::: Given material
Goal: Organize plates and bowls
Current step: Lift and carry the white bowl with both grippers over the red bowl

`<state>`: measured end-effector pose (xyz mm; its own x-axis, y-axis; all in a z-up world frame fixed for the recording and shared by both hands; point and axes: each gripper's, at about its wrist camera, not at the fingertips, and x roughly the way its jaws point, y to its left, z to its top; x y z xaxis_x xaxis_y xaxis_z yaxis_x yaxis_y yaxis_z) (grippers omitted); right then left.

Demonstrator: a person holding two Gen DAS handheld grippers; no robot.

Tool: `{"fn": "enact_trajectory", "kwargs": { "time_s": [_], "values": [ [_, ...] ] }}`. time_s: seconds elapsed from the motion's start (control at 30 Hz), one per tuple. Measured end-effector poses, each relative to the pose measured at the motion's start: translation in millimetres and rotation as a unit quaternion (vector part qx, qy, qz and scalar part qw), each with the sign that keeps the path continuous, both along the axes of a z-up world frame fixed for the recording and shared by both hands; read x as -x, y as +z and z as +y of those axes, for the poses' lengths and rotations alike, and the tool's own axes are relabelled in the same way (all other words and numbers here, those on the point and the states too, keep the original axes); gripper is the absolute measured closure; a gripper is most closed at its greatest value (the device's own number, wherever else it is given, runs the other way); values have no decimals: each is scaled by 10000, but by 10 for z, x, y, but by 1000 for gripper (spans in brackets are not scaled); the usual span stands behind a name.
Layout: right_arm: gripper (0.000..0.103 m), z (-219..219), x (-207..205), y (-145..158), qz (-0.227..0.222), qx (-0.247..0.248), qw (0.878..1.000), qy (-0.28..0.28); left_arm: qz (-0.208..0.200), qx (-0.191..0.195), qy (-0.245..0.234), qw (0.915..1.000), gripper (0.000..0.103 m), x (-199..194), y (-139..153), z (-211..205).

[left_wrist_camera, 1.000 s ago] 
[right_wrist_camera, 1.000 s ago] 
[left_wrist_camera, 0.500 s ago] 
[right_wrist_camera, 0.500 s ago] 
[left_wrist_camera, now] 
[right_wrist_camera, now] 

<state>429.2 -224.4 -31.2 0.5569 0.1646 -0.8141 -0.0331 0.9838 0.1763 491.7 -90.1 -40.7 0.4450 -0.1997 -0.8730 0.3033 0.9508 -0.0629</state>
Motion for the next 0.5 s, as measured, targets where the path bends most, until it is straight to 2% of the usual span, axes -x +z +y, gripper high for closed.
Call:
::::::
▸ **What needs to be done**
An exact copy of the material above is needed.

▸ **Solution to this problem**
Goal: Organize plates and bowls
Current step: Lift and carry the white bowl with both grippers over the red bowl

`<state>`: measured end-effector pose (xyz mm; its own x-axis, y-axis; all in a z-up world frame fixed for the recording and shared by both hands; point and axes: each gripper's, at about its wrist camera, not at the fingertips, and x roughly the way its jaws point, y to its left, z to its top; x y z xaxis_x xaxis_y xaxis_z yaxis_x yaxis_y yaxis_z) (grippers omitted); right then left.

Demonstrator: a person holding two Gen DAS handheld grippers; no robot.

Tool: `{"fn": "enact_trajectory", "kwargs": { "time_s": [_], "values": [ [_, ...] ] }}`. time_s: seconds elapsed from the motion's start (control at 30 Hz), one per tuple. Measured end-effector poses, each relative to the pose measured at the motion's start: translation in millimetres and rotation as a unit quaternion (vector part qx, qy, qz and scalar part qw), each with the sign that keeps the path continuous, both along the axes of a z-up world frame fixed for the recording and shared by both hands; read x as -x, y as +z and z as +y of those axes, for the poses' lengths and rotations alike, and the tool's own axes are relabelled in the same way (all other words and numbers here, those on the point and the states too, keep the original axes); gripper is the absolute measured closure; a gripper is most closed at its greatest value (the device's own number, wherever else it is given, runs the other way); values have no decimals: each is scaled by 10000, but by 10 for z, x, y, but by 1000 for gripper (spans in brackets are not scaled); the usual span stands behind a name.
Layout: right_arm: gripper (0.000..0.103 m), z (-219..219), x (-207..205), y (-145..158), qz (-0.227..0.222), qx (-0.247..0.248), qw (0.878..1.000), qy (-0.28..0.28); left_arm: qz (-0.208..0.200), qx (-0.191..0.195), qy (-0.245..0.234), qw (0.915..1.000), gripper (0.000..0.103 m), x (-199..194), y (-139..153), z (-211..205).

[left_wrist_camera, 1.000 s ago] 
[right_wrist_camera, 1.000 s ago] 
[left_wrist_camera, 0.500 s ago] 
[right_wrist_camera, 0.500 s ago] 
[left_wrist_camera, now] 
[right_wrist_camera, now] 

<state>429.2 -224.4 -31.2 0.5569 0.1646 -0.8141 -0.0331 0.9838 0.1763 491.7 -90.1 -40.7 0.4450 -0.1997 -0.8730 0.3033 0.9508 -0.0629</state>
Motion for the next 0.5 s, as measured, targets where the path bends most, until it is straight to 2% of the usual span, axes -x +z +y, gripper high for closed.
Call:

This concludes the response to the exercise.